Dear old API [American Petroleum Institute], author of innumerable ringing editorials on the desperate need to leave the oil depletion allowance at 27 percent (certain Texas newspapers that shall remain nameless used to run those editorials without changing a single comma), is really swell at representing the oil bidness. Fond as I am of many of API lobbyists I have known over the years, I am not quite sure I want those bozos calling the shots on global warming.
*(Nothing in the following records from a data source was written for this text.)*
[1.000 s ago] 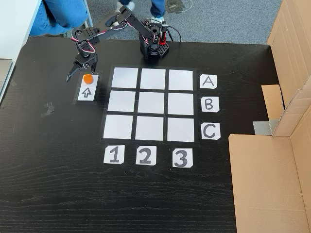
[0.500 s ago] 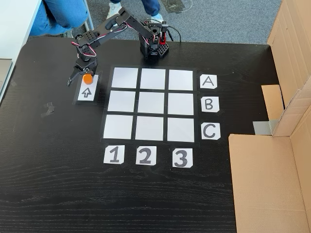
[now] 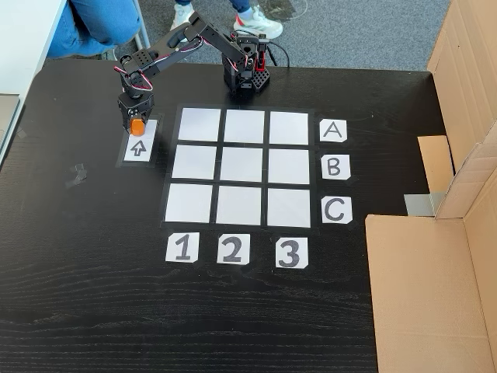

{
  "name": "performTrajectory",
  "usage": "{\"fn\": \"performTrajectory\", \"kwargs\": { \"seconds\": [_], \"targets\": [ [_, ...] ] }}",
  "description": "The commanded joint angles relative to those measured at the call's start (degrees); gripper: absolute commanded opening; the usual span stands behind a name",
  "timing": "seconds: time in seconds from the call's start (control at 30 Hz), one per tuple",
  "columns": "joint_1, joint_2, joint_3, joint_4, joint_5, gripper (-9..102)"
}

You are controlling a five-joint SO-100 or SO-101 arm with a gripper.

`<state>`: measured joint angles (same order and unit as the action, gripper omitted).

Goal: Pick up the round, orange token and place it in the grid on square B1.

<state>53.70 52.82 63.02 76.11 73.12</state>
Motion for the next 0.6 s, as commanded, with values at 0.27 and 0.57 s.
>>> {"fn": "performTrajectory", "kwargs": {
  "seconds": [0.27,0.57],
  "targets": [
    [4.0,25.0,10.2,-4.5,-8.1,-1],
    [-1.9,44.7,23.7,-5.4,-17.7,-1]
  ]
}}
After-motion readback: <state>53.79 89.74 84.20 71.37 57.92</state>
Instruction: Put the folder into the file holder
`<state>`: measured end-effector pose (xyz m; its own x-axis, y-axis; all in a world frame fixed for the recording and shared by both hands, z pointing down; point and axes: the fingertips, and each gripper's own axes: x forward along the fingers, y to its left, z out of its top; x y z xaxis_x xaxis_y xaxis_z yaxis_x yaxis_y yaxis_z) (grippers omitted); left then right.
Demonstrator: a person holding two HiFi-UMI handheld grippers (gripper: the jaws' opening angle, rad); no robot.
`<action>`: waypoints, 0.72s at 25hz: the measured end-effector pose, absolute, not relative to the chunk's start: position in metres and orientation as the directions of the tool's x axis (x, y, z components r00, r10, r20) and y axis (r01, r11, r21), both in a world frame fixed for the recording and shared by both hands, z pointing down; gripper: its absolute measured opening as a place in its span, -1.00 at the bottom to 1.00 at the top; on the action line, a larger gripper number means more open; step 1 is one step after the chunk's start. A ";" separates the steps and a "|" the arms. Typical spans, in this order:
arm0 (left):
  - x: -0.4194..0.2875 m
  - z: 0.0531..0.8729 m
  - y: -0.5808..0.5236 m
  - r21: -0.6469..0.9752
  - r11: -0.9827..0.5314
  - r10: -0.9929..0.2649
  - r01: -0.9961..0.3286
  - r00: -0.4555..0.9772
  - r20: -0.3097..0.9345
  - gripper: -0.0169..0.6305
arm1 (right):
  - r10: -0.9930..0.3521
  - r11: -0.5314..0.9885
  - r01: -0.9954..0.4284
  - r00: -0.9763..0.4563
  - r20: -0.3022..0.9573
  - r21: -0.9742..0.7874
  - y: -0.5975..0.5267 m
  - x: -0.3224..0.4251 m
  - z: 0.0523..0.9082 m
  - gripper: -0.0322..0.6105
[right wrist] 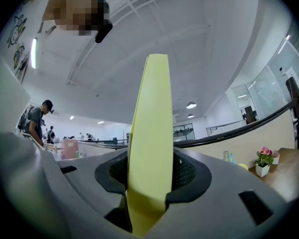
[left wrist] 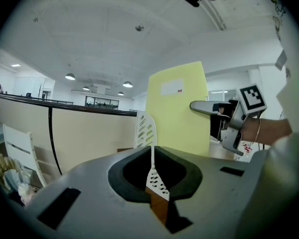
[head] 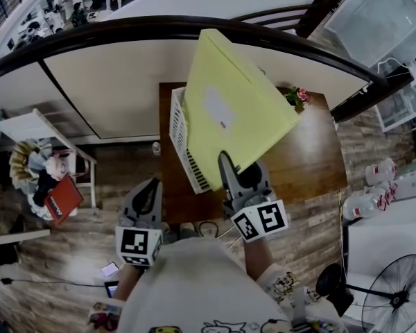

I have watched them buy law and bend regulations for decades now, and while I admire their chutzpah, I am impelled to warn you: They have no scruples, they have no decency, and they have no shame. (See 50 years worth of reporting on the industry by The Texas Observer.) Also, they lie.


Bush, Cheney and Co. will continue to play the patriotic bully card just as long as you let them. I've said it before: War brings out the patriotic bullies. In World War I, they went around kicking dachshunds on the grounds that dachshunds were "German dogs." They did not, however, go around kicking German shepherds. The MINUTE someone impugns your patriotism for opposing this war, turn on them like a snarling dog and explain what loving your country really means. That, or you could just piss on them elegantly, as Rep. John Murtha did. Or eviscerate them with wit (look up Mark Twain on the war in the Philippines). Or point out the latest in the endless "string of bad news."

Do not sit there cowering and pretending the only way to win is as Republican-lite. If the Washington-based party can't get up and fight, we'll find someone who can.


The "Watch on the Rhine" quality of our public life these days deserves serious attention. As one who studies the small, buried stories on the back pages of major newspapers, I am becoming increasingly uneasy. This is more than just, "Boy, do their policies suck." There's a creepy advance of something more menacing than bad policies.

I keep thinking of Mussolini's definition of fascism: "Fascism should more properly be called 'corporatism,' since it is the marriage of government and corporate power." When was the last time we saw this administration do something that involved standing up to some corporate special interest in favor of the great majority of the people?

Were you the one who brought this last sinister nexus back to the public consciousness? If so, I'll thank you for that, too (even if the oft-cited Mussolini quote may be spurious).

I had the pleasure of meeting you in the flesh once, Molly, and even of sharing a beer with you. But mostly I, like thousands of other admirers, have had the pleasure of reading your words and sharing your wit. I'm glad that so many of your words remain behind to keep us company—we need things like them in these times. Your wit, I guess, you've taken with you into the undiscovered county. I only hope the undiscovered country is ready for it.

Thank you and goodbye.

When the slimey UT bastards fired me, you spoke up for me, and even spoke a my benefit at Scholz's! Meeting you and sharing a beer made it all worthwhile though in the larger scheme of things...Goodbye Molly, and give 'em hell in Heaven!
I already miss her so much I can't stand it. She was a giant among a host of dwarves, midgets and runts. There'll never be another like her, and that's as unfortunate as it gets.